▸ **Provided material**
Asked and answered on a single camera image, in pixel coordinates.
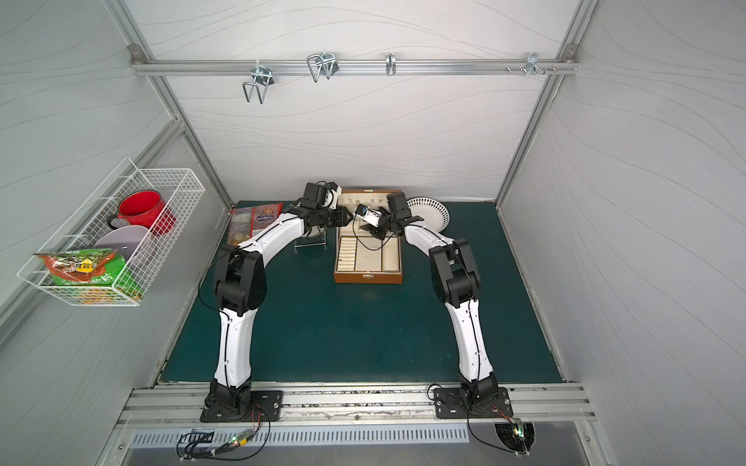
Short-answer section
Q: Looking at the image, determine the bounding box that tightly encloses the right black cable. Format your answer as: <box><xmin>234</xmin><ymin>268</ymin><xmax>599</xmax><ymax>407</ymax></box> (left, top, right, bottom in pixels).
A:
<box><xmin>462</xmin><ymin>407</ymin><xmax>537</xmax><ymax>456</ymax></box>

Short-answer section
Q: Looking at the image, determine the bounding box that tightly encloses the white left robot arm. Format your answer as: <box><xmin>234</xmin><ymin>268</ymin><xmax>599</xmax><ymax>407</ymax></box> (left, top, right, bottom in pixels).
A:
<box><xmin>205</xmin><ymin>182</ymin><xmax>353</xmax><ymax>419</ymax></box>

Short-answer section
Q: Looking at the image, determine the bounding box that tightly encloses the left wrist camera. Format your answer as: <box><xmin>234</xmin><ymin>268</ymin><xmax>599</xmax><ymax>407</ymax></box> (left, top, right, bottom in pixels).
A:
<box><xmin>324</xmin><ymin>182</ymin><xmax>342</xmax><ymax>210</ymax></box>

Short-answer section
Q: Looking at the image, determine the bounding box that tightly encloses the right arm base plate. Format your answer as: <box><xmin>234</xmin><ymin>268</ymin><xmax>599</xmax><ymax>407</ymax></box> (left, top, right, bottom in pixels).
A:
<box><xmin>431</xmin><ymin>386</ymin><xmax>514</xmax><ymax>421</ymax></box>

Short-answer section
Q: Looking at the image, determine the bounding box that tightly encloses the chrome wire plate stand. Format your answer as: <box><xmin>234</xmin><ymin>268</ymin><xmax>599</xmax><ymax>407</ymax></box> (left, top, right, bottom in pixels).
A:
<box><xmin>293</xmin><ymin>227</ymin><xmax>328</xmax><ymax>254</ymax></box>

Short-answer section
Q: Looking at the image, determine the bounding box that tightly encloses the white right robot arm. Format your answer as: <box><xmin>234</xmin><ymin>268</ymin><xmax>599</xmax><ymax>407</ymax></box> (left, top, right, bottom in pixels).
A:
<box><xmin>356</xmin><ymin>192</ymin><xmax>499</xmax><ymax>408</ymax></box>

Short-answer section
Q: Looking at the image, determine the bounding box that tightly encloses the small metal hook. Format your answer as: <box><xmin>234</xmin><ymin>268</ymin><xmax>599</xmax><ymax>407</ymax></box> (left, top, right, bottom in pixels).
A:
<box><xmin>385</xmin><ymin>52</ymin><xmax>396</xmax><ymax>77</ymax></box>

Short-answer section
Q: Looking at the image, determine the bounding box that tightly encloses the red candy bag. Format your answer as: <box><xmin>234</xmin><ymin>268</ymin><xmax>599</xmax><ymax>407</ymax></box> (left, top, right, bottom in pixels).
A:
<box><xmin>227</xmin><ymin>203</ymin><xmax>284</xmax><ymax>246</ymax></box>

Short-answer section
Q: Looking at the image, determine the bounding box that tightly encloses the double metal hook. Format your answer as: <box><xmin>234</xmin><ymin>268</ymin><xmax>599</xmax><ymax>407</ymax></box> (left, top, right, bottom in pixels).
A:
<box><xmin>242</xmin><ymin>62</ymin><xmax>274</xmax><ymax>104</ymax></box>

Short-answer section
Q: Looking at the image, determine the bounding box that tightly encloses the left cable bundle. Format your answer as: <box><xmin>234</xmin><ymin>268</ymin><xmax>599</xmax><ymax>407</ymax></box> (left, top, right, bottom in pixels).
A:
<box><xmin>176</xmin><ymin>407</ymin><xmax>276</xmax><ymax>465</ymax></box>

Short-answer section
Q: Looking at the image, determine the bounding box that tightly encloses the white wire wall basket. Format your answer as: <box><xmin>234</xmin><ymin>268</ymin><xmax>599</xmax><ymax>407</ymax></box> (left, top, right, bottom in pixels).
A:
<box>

...

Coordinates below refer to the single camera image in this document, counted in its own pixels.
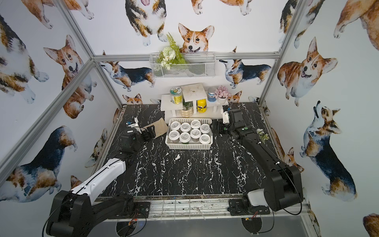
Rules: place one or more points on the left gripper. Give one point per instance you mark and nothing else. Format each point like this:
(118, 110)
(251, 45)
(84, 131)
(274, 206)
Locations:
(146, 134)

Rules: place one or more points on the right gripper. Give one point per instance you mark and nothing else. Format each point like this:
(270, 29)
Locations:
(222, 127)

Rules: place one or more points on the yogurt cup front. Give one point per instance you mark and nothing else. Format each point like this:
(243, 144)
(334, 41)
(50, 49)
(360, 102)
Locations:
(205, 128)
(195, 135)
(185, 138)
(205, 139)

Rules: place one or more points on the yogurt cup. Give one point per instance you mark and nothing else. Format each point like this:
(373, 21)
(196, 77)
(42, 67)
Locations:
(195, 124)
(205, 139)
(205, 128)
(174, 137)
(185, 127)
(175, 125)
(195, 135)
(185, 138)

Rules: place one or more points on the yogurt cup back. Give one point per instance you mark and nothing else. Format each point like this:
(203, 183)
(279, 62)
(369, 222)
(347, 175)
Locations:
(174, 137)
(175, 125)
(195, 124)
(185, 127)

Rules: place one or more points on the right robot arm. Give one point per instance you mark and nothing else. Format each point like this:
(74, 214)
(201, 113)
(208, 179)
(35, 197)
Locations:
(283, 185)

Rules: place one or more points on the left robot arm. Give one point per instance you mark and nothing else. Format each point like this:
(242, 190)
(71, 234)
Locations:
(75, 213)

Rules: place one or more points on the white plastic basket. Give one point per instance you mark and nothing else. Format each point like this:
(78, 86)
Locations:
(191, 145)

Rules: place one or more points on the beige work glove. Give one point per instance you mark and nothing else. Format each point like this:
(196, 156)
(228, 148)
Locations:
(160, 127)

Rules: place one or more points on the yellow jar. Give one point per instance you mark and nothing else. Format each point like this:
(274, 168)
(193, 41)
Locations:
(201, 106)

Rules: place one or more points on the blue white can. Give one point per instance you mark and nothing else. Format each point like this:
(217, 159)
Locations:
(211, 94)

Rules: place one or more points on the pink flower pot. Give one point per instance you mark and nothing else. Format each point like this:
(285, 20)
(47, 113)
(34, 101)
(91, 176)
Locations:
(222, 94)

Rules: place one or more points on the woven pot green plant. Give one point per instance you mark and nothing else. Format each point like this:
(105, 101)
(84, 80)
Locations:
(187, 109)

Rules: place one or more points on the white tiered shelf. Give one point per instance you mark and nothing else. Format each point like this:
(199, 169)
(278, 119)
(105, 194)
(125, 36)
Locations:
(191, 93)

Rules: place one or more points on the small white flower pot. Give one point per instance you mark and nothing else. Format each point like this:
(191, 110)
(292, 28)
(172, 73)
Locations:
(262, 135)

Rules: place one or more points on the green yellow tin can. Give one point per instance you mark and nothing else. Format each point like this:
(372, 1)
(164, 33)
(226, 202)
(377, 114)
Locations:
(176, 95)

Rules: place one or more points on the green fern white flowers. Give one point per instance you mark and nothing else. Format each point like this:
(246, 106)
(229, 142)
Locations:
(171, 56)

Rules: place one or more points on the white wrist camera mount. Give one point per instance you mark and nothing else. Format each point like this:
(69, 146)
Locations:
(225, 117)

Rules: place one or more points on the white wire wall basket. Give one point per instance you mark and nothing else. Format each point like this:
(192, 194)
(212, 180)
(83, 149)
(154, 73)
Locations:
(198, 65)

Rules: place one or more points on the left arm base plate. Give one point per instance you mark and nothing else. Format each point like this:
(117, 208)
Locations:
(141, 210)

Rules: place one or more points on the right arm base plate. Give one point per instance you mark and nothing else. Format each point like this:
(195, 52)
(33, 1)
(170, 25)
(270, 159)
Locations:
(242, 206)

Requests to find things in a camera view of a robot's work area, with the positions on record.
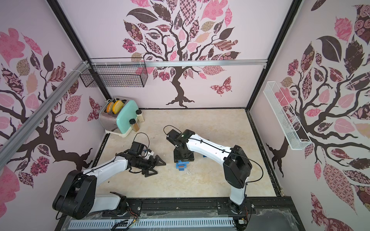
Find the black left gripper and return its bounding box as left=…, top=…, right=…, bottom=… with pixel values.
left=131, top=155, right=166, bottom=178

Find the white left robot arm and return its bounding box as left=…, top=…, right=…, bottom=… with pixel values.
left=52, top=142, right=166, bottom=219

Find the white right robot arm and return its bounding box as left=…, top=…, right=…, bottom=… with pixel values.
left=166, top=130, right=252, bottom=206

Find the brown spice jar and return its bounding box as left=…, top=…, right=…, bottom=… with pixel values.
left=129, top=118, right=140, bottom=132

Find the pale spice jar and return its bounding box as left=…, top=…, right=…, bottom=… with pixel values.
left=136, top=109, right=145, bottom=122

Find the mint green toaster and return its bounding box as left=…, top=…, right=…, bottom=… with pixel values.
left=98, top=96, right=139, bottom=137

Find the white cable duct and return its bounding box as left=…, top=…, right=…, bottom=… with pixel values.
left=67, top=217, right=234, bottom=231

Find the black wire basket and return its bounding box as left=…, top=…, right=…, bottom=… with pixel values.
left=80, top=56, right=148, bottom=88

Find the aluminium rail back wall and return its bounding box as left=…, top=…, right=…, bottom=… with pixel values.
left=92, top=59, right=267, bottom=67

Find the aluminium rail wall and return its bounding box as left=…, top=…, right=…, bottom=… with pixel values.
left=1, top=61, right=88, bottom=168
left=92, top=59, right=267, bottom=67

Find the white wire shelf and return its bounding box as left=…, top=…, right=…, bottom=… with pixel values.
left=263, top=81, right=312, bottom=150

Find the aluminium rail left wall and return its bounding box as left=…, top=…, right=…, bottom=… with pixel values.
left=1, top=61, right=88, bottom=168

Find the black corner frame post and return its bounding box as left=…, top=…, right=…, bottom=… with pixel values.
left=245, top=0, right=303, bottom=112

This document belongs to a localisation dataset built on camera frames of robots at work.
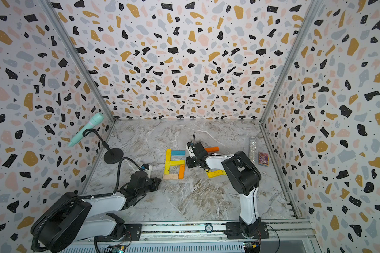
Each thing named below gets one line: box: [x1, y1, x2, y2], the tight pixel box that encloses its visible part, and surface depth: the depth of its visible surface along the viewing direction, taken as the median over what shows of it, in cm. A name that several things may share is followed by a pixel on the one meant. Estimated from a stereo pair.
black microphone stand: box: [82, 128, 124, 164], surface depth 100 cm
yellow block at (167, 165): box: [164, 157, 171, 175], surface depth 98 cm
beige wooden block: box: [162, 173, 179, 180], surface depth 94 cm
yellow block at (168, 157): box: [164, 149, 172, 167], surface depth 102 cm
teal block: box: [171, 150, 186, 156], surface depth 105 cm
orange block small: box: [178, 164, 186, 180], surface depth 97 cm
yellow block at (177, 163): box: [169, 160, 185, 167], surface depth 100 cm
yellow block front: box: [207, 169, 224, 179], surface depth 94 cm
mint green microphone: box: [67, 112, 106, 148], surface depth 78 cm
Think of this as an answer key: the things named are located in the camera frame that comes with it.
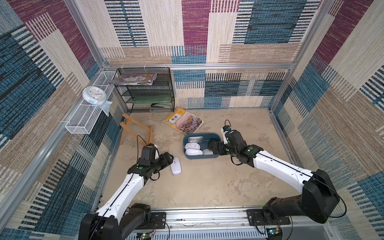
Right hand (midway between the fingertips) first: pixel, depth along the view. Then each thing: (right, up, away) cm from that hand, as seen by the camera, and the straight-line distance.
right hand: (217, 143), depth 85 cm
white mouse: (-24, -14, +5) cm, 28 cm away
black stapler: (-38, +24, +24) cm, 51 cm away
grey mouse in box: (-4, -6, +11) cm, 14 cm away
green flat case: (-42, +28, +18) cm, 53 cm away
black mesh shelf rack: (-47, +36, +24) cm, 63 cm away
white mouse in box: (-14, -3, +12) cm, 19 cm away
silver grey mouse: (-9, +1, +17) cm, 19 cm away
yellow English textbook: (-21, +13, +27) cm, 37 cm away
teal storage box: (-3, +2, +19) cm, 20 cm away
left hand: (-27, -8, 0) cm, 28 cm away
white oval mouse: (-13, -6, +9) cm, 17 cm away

---

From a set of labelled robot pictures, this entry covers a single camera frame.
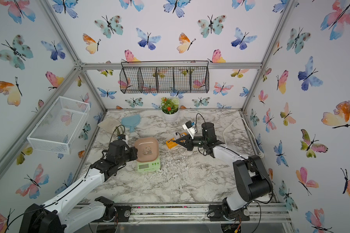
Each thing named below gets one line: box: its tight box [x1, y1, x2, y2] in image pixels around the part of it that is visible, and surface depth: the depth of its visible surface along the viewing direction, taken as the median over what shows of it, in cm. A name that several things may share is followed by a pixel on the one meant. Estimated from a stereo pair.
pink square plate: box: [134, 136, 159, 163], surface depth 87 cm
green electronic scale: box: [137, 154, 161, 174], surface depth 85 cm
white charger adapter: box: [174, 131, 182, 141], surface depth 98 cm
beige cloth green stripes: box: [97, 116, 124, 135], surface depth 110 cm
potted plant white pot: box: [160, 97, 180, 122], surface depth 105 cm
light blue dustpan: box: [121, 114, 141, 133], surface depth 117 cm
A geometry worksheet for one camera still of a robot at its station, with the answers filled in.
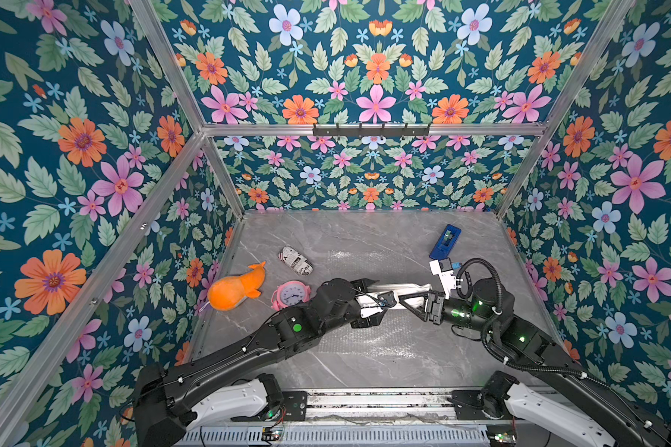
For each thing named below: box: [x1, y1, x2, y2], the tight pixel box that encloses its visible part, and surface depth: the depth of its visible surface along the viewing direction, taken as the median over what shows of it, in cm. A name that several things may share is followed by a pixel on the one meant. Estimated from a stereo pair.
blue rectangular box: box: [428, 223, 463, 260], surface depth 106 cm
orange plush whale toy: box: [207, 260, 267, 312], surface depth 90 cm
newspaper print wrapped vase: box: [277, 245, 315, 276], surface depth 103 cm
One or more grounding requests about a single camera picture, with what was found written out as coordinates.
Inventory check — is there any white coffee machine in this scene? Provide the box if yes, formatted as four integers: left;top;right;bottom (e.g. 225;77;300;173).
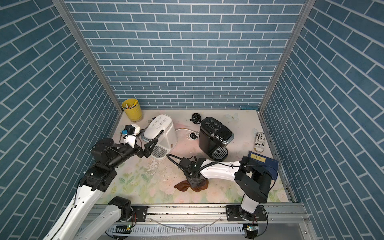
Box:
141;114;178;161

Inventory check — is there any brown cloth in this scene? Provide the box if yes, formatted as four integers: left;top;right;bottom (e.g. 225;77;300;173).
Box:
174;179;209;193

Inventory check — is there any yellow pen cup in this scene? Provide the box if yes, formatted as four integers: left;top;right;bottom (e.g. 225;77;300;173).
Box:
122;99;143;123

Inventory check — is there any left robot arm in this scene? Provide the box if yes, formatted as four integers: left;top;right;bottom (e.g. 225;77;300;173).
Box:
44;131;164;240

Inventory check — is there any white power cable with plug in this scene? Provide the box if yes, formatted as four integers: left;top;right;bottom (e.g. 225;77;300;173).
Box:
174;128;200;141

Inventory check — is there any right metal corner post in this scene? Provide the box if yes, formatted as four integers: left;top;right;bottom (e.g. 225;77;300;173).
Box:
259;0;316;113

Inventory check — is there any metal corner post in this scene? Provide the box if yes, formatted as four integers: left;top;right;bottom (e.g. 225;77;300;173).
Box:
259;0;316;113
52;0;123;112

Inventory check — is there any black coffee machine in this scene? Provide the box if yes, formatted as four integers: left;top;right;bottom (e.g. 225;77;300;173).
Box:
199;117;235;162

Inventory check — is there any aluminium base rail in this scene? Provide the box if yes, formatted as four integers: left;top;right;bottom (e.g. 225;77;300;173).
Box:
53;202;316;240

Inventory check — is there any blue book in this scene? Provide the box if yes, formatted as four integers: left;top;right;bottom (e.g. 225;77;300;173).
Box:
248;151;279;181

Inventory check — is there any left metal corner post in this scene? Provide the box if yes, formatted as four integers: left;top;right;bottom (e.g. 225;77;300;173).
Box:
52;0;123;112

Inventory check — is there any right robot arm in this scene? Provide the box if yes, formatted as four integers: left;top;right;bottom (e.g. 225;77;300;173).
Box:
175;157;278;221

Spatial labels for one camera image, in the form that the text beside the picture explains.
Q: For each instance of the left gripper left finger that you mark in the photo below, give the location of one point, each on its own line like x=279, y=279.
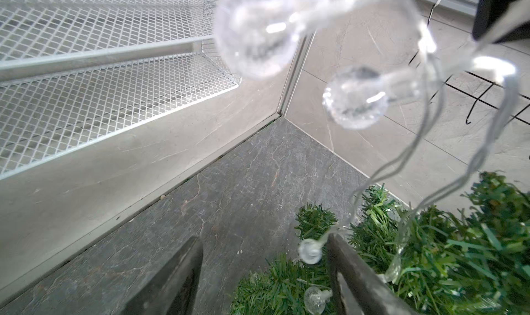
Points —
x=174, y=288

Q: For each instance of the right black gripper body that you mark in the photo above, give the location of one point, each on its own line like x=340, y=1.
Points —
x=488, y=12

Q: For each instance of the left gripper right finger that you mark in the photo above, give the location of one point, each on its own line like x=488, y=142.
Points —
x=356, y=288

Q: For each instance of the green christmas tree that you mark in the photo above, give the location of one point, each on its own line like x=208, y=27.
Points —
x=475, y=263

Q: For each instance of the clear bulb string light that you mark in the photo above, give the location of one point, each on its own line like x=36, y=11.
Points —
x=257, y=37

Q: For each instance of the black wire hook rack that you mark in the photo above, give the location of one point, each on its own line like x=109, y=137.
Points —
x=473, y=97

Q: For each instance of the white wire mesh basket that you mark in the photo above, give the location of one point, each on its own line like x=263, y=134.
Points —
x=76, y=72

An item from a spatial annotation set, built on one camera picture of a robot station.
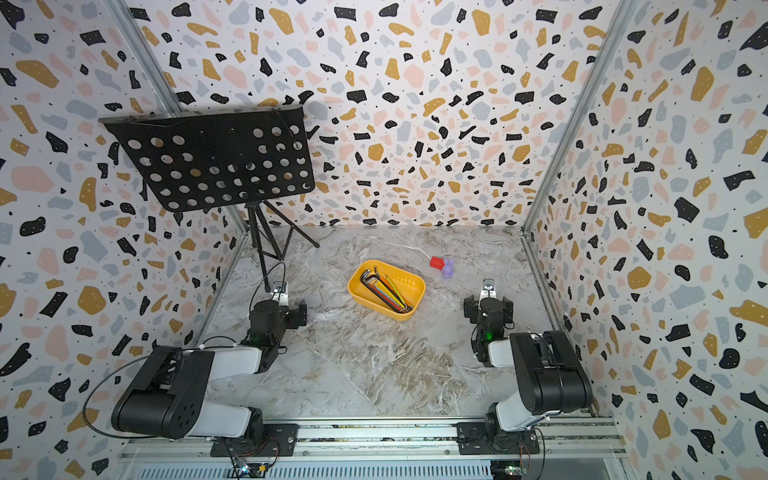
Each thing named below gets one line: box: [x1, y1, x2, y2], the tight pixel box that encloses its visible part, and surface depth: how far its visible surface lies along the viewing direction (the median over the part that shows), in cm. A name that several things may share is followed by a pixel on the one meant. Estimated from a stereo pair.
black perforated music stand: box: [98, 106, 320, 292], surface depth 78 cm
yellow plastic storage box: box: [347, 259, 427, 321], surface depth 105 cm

▸ **What the exercise asks**
Look for the word "front" throughout the material above and copy every line that has it.

▸ **Result**
Rules: place one or more points on the yogurt cup front. Give one point per instance you mark and nothing else. Format each point like this:
yellow block front: box: [207, 169, 224, 179], surface depth 94 cm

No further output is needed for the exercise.